* **What to work on**: In the data below, which lines contain "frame"? List them by copying each one.

--- Material provided ---

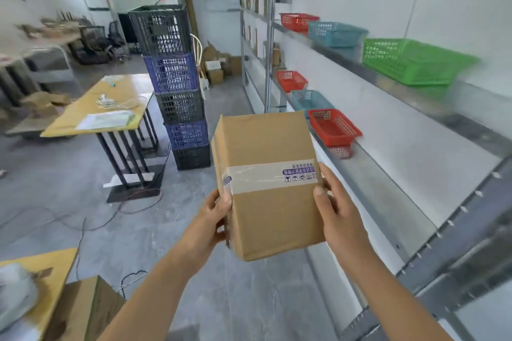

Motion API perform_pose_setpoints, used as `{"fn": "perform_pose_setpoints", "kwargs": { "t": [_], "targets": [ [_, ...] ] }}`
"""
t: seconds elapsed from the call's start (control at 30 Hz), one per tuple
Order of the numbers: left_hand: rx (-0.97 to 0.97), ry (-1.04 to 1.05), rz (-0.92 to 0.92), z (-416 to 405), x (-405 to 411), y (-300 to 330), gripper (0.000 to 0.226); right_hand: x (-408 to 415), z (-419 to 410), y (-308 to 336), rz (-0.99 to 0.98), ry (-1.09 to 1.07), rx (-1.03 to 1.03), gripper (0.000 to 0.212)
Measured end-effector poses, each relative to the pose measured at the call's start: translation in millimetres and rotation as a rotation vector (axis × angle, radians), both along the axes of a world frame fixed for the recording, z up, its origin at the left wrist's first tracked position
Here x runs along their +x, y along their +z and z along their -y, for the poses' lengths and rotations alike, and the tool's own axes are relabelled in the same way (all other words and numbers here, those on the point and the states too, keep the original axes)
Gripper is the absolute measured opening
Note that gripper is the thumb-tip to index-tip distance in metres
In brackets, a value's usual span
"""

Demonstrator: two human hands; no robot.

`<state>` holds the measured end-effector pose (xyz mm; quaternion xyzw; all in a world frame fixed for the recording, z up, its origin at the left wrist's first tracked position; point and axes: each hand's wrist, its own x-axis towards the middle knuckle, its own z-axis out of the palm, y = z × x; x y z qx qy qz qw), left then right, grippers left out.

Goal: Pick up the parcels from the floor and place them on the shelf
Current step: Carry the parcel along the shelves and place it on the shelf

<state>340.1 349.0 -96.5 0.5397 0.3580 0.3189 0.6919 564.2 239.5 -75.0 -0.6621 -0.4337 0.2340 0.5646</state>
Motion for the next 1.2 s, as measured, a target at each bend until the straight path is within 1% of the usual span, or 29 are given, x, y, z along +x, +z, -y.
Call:
{"fn": "perform_pose_setpoints", "kwargs": {
  "t": [0.07,0.13,0.2,0.27,0.33,0.37,0.4,0.43,0.53,0.57,0.67,0.73,0.8,0.87,0.9,0.97,1.0,1.03,1.07,1.1,1.17,1.2],
  "targets": [
    [0.03,0.025,0.02,4,0,10,0.124,1,9,9,0.012,-0.002,0.013,0.047],
    [0.049,0.038,0.056,10,2,19,0.114,3,17,13,0.046,0.0,0.014,0.048],
    [0.068,0.039,0.072,17,6,27,0.095,7,23,14,0.046,0.018,0.009,0.048],
    [0.095,0.047,0.047,25,11,34,0.073,9,29,16,0.012,0.058,-0.018,0.044],
    [0.084,0.064,0.077,33,19,39,0.056,10,33,18,-0.023,0.092,-0.058,0.04],
    [0.069,0.069,0.09,37,23,40,0.05,11,34,19,-0.028,0.106,-0.086,0.045],
    [0.061,0.076,0.087,41,27,42,0.048,11,34,20,-0.031,0.118,-0.114,0.054],
    [0.068,0.079,0.072,43,30,43,0.049,12,35,20,-0.045,0.134,-0.132,0.058],
    [0.111,0.037,0.048,51,37,44,0.057,18,41,19,-0.163,0.196,-0.111,0.042],
    [0.116,0.023,0.051,53,40,46,0.055,21,43,19,-0.185,0.222,-0.098,0.042],
    [0.121,-0.002,0.032,59,46,48,0.051,25,49,20,-0.224,0.312,-0.065,0.069],
    [0.119,0.004,0.002,63,49,51,0.047,25,51,24,-0.226,0.348,-0.062,0.076],
    [0.138,-0.003,-0.043,66,52,56,0.039,29,52,25,-0.257,0.326,-0.041,0.073],
    [0.201,0.01,-0.071,69,55,61,0.036,36,54,24,-0.386,0.287,0.02,0.062],
    [0.252,0.03,-0.079,69,56,62,0.039,38,55,24,-0.505,0.28,0.048,0.062],
    [0.351,0.081,-0.084,69,57,63,0.058,43,59,20,-0.71,0.294,0.106,0.076],
    [0.388,0.091,-0.1,71,56,64,0.071,46,60,16,-0.779,0.314,0.133,0.084],
    [0.399,0.082,-0.13,73,54,65,0.088,46,63,13,-0.828,0.34,0.147,0.088],
    [0.375,0.059,-0.152,77,52,67,0.101,47,64,9,-0.848,0.367,0.156,0.09],
    [0.337,0.029,-0.151,80,49,68,0.104,46,66,7,-0.843,0.372,0.171,0.086],
    [0.237,0.007,-0.138,85,43,67,0.102,46,66,2,-0.789,0.313,0.193,0.058],
    [0.187,-0.015,-0.131,88,39,67,0.101,45,66,3,-0.752,0.287,0.192,0.051]
  ]
}}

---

* **Reply**:
Measured end-effector poses, each relative to the pose measured at the call's start: translation in millimetres and rotation as a rotation vector (axis × angle, radians), both along the axes of a world frame fixed for the recording, z up, its origin at the left wrist's first tracked position
`<state>` holds the measured end-effector pose (xyz mm; quaternion xyzw; all in a world frame fixed for the recording, z up, its origin at the left wrist's first tracked position; point and axes: each hand's wrist, its own x-axis towards the middle knuckle, its own z-axis out of the palm, y = z × x; x y z qx qy qz qw), left then right, grippers left out.

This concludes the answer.